BEGIN

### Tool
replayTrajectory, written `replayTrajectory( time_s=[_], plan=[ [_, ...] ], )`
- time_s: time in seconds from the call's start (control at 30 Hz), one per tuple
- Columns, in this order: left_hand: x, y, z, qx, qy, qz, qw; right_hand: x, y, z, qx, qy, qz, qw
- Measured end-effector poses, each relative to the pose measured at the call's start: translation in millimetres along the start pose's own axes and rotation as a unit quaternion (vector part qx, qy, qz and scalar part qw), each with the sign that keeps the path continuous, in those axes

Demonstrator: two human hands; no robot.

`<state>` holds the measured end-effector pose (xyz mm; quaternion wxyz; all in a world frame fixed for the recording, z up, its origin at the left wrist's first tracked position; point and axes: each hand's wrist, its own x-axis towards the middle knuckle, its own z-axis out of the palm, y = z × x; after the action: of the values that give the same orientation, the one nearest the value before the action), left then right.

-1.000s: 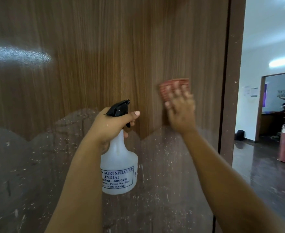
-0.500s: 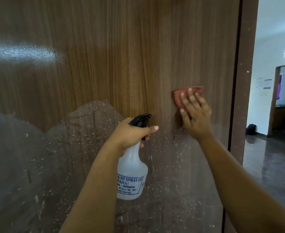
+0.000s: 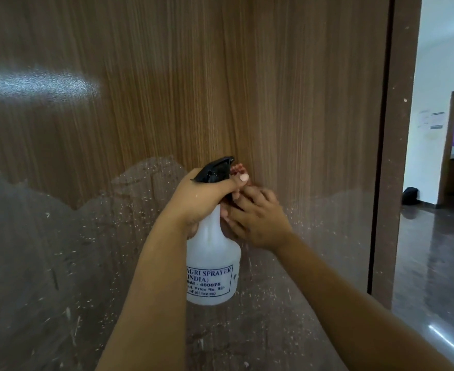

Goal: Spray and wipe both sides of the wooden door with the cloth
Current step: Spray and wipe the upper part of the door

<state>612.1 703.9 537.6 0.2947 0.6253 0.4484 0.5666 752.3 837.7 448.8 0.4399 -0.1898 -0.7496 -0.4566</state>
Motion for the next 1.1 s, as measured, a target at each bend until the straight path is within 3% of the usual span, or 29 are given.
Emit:
replayTrajectory(
  time_s=[0.03, 0.1, 0.17, 0.2, 0.3, 0.33, 0.37, 0.43, 0.47, 0.53, 0.57, 0.63, 0.7, 0.77, 0.9, 1.03, 1.07, 1.1],
  plan=[
    [-0.4, 0.0, 1.6, 0.014, -0.006, 0.004, 1.000, -2.9, 21.2, -0.9, -0.027, 0.008, 0.020, 0.999],
    [-1.4, -2.1, 5.5, 0.031, -0.017, 0.005, 0.999, -22.1, 72.5, -3.8, -0.050, 0.033, 0.208, 0.976],
    [-2.4, -3.0, 9.8, 0.038, -0.034, -0.005, 0.999, -53.1, 111.5, -12.4, -0.028, 0.071, 0.445, 0.892],
    [-2.2, -2.9, 12.0, 0.047, -0.045, -0.011, 0.998, -64.6, 121.6, -15.8, -0.011, 0.086, 0.521, 0.849],
    [-3.3, -1.2, 16.1, 0.056, -0.060, -0.014, 0.997, -58.4, 110.4, -20.3, 0.017, 0.082, 0.638, 0.766],
    [-2.5, -2.0, 16.0, 0.055, -0.057, -0.016, 0.997, -48.4, 95.4, -20.6, 0.019, 0.079, 0.637, 0.766],
    [-1.9, -3.2, 15.8, 0.054, -0.053, -0.022, 0.997, -40.3, 75.5, -19.5, 0.022, 0.078, 0.596, 0.799],
    [0.0, -6.4, 16.6, 0.054, -0.049, -0.032, 0.997, -35.6, 29.6, -14.8, 0.026, 0.027, 0.395, 0.918],
    [1.6, -8.0, 17.6, 0.053, -0.050, -0.038, 0.997, -40.4, 14.2, -12.7, 0.037, -0.018, 0.279, 0.959],
    [3.6, -12.2, 21.1, 0.043, -0.046, -0.052, 0.997, -51.1, 22.4, -13.8, 0.038, -0.063, 0.127, 0.989],
    [3.0, -14.9, 23.2, 0.036, -0.042, -0.058, 0.997, -55.3, 38.4, -13.7, 0.027, -0.055, 0.119, 0.991],
    [0.4, -19.8, 27.2, 0.040, -0.047, -0.072, 0.996, -67.7, 74.6, -12.5, 0.015, -0.010, 0.252, 0.968],
    [-3.1, -25.3, 27.8, 0.049, -0.059, -0.079, 0.994, -82.1, 106.8, -19.6, 0.047, 0.050, 0.460, 0.885],
    [-5.9, -28.9, 26.5, 0.050, -0.064, -0.082, 0.993, -87.8, 126.1, -28.1, 0.093, 0.061, 0.601, 0.791],
    [-6.4, -34.0, 22.8, 0.055, -0.059, -0.094, 0.992, -84.1, 121.7, -30.2, 0.099, 0.079, 0.639, 0.758],
    [-9.4, -38.0, 16.7, 0.054, -0.039, -0.099, 0.993, -75.2, 91.2, -24.5, 0.092, 0.057, 0.778, 0.618],
    [-10.5, -38.7, 14.6, 0.053, -0.035, -0.103, 0.993, -65.6, 76.5, -23.5, 0.077, 0.049, 0.772, 0.629],
    [-10.9, -39.8, 10.1, 0.054, -0.030, -0.105, 0.992, -53.6, 58.1, -19.1, 0.064, 0.052, 0.727, 0.681]
  ],
)
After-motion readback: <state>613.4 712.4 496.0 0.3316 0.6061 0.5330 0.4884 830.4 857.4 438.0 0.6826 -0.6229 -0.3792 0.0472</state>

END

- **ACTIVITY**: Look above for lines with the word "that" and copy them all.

- **RESPONSE**:
- Measured end-effector poses, each relative to the pose measured at the call's start: translation in millimetres along the start pose's own axes and rotation as a unit quaternion (vector part qx, qy, qz and scalar part qw), each with the sign that keeps the path continuous, in those axes
`<state>` holds the measured end-effector pose (xyz mm; quaternion wxyz; all in a world frame fixed for the recording, z up, its origin at the left wrist's first tracked position; point and axes: each hand's wrist, its own x-axis towards the middle knuckle, its own z-axis out of the palm, y = z × x; after the action: of the values that give the same orientation, the one nearest the value before the action), left then right.

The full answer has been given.